Buying property will likely be one of the biggest decisions of your life. Because of this, it can also be extremely stressful. Mortgage loan issues can make matters worse. Discrimination when trying to finance a home can make the experience unpleasant. It is illegal to show discrimination towards applicants for reasons such as their race, sex, disability, etc. Here, I will discuss some reasons for discrimination in mortgage lending and what to do about it.
The Credit Issue
After the housing collapse of 2008, mortgage lenders clamped down on the loans that they were giving out. Lenders became even more obsessed with credit when approving or denying a loan.
The problem with this tactic is that minorities tend to have lower credit scores than white people. Lenders oftentimes denied minorities on the basis of their credit, or approved loans at ridiculous prices. High fees, teaser interest rates, balloon payments, and fee packing became common when approving loans for minorities. Higher mortgage rates are also a big issue among minorities.
Luckily, many of these issues were reduced through new legislation passed after the market collapsed. For example, the Dodd-Frank regulations directly addressed the issues listed above to make mortgage lending fairer for all applicants. While the Dodd-Frank regulations have helped the situation, they have not fixed all problems. High interest among minorities still persists.

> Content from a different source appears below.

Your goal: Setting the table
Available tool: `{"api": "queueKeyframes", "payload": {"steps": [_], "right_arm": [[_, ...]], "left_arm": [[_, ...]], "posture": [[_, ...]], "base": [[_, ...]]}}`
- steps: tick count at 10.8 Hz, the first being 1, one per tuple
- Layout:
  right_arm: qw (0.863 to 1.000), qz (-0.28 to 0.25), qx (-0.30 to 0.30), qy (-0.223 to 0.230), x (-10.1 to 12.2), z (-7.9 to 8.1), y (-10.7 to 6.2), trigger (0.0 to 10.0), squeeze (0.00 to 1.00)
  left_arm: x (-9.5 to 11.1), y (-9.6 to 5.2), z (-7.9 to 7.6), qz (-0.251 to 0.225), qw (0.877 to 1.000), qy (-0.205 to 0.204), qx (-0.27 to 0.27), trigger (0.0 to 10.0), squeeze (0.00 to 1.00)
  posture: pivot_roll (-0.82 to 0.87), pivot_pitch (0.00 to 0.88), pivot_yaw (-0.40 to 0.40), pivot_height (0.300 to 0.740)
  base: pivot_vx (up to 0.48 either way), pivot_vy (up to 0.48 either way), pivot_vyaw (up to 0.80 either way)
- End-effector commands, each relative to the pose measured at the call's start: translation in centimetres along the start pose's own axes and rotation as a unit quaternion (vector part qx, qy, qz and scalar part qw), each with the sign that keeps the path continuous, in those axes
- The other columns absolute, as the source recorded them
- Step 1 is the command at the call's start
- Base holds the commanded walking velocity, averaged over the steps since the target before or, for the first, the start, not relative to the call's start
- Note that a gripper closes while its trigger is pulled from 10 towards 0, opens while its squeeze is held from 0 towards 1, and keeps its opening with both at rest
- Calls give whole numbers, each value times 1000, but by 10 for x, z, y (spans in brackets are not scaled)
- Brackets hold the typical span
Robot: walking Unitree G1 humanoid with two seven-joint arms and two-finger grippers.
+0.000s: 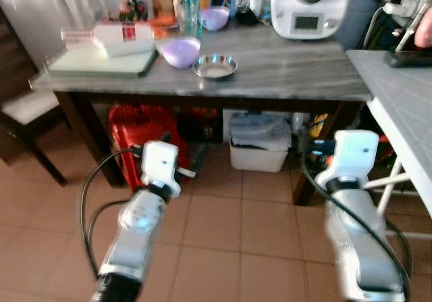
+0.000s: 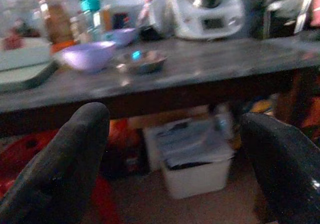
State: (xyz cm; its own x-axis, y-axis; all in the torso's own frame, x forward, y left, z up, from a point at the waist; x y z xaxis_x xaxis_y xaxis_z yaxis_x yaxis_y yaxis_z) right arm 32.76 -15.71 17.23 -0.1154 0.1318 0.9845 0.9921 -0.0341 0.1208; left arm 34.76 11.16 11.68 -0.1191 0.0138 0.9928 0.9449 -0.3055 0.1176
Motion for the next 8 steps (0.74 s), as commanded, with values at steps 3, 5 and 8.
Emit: {"api": "queueKeyframes", "payload": {"steps": [3, 5, 8], "right_arm": [[1000, -6, -8, -3, 4, -6, 0, 10000, 0], [1000, -7, -8, -4, 4, -6, 0, 10000, 0], [1000, -9, -10, -5, 6, -8, 1, 10000, 0]], "left_arm": [[5, 3, -3, -6, 1000, -5, -4, 10000, 0], [7, 5, -1, -9, 1000, -5, -4, 10000, 0], [8, 7, 1, -8, 1000, -3, -5, 10000, 0]], "posture": [[-6, 40, 36, 740], [-7, 42, 37, 740], [-6, 46, 40, 740]], "base": [[0, -330, 0], [0, -330, 0], [0, -329, 0]]}}
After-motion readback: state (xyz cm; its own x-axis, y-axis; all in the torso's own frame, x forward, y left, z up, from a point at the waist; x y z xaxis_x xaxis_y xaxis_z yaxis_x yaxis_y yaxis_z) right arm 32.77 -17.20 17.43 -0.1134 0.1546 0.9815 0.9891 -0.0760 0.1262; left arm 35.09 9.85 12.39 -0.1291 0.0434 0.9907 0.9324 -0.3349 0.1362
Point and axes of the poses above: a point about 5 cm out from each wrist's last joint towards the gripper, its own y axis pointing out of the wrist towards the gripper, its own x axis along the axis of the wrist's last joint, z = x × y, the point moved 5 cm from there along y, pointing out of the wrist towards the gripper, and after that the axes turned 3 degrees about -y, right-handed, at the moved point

In addition to the Dodd-Frank regulations, there is the Fair Housing Act. This act makes it illegal to discriminate against someone looking to rent, buy, or sell property based on their:
- Place of origin
- Family status
More directly, the Equal Credit Opportunity Act makes it illegal to discriminate based on these factors listed above when it comes to credit.
You can attempt to avoid discrimination in a few different ways. One good option is to visit multiple mortgage lenders before making your decision. You can shop prices and get a feel for what is appropriate and when you are being taken advantage of. Eventually, you will likely find a mortgage loan that works for you.
If you still have trouble finding a suitable loan, you should contact an attorney. An attorney can help you file a complaint with the Housing and Urban Department (HUD). Generally, the threat of this complaint can be enough to get a lender to give you a fairer deal.
Of course, you need to make sure that you are a good candidate for a loan. Make sure that you talk to a lawyer about your options and if filing a complaint is an appropriate measure to take.